Establishment of a gametocidal chromosome 2C specific SCAR marker

A total of 40 decamer oligonucleotides were used as primers to perform random amplified polymorphic DNA (RAPD) analysis on common wheat CS (Chinese spring), CS-2C disomic addition line, Aegilops cylindrica. Of these primers, one could amplify a specific DNA fragment in CS-2C disomic addition line and A. cylindrica. The fragment OPF03₁₄₉₆ was cloned and sequenced; Sequence data searching in GenBank showed that this fragment was 92% homologous to a cloned cDNA sequence from Barley. Based on the sequence of OPF03₁₄₉₆, a pair of SCAR (sequence characterized amplified region) primer 2C-F₅₈₆, 2C-R₅₈₆ was designed. SCAR analyses were performed on CS, CS-2C disomic addition line, A. cylindrica, and Thinopyrum elongatum (2X) CS-7E disomic addition line. The amplification results of SCAR primer showed that the SCAR₅₈₆ marker appeared in the CS-2C disomic addition line and A. cylindrica but not in CS, T. elongatum (2X) CS-7E disomic addition line.
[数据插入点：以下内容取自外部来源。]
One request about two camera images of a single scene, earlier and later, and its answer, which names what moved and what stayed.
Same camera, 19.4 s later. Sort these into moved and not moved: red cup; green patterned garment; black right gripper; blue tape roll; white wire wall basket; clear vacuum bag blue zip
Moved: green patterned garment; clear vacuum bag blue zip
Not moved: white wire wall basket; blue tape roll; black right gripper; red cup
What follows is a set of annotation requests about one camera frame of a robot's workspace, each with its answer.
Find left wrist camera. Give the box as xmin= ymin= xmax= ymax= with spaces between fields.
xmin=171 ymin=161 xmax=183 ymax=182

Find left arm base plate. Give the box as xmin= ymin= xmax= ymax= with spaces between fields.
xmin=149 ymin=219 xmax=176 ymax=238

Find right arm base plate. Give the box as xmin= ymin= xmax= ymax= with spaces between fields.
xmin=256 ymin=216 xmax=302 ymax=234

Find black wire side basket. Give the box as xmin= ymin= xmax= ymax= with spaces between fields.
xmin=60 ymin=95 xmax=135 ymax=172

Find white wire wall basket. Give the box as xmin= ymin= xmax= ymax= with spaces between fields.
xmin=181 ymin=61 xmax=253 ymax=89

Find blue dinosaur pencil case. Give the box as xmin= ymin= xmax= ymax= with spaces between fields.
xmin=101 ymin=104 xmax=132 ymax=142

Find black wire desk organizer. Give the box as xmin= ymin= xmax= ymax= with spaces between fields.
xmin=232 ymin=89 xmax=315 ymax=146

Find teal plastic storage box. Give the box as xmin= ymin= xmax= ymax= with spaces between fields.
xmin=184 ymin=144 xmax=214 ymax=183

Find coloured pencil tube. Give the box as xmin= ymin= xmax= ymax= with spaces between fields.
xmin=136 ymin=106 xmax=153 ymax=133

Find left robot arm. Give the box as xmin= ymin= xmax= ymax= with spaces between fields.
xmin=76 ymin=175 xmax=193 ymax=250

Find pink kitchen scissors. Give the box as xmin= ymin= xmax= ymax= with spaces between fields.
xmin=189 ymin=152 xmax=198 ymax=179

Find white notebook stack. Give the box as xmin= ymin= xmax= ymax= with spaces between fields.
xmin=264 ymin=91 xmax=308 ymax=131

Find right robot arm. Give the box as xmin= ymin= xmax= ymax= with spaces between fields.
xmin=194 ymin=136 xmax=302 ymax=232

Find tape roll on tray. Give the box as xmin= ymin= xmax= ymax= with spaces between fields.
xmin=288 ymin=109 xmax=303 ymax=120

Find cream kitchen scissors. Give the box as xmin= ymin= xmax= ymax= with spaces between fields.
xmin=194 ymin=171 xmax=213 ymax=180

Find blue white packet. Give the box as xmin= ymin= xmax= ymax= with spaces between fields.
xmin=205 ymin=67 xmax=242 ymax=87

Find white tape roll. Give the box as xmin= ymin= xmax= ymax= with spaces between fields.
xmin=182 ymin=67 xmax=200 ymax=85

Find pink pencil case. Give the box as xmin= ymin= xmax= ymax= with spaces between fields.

Furthermore, SCAR analyses were also performed on F₁ and F₂ progenies between CS-2C and CS-7E disomic addition lines. PCR amplification results showed that the SCAR₅₈₆ marker was in all of the F₁ progenies between CS-2C and CS-7E and in some of the F₂ progenies. The SCAR₅₈₆ marker can be used for detecting the gametocidal chromosome 2C in common wheat backgrounds.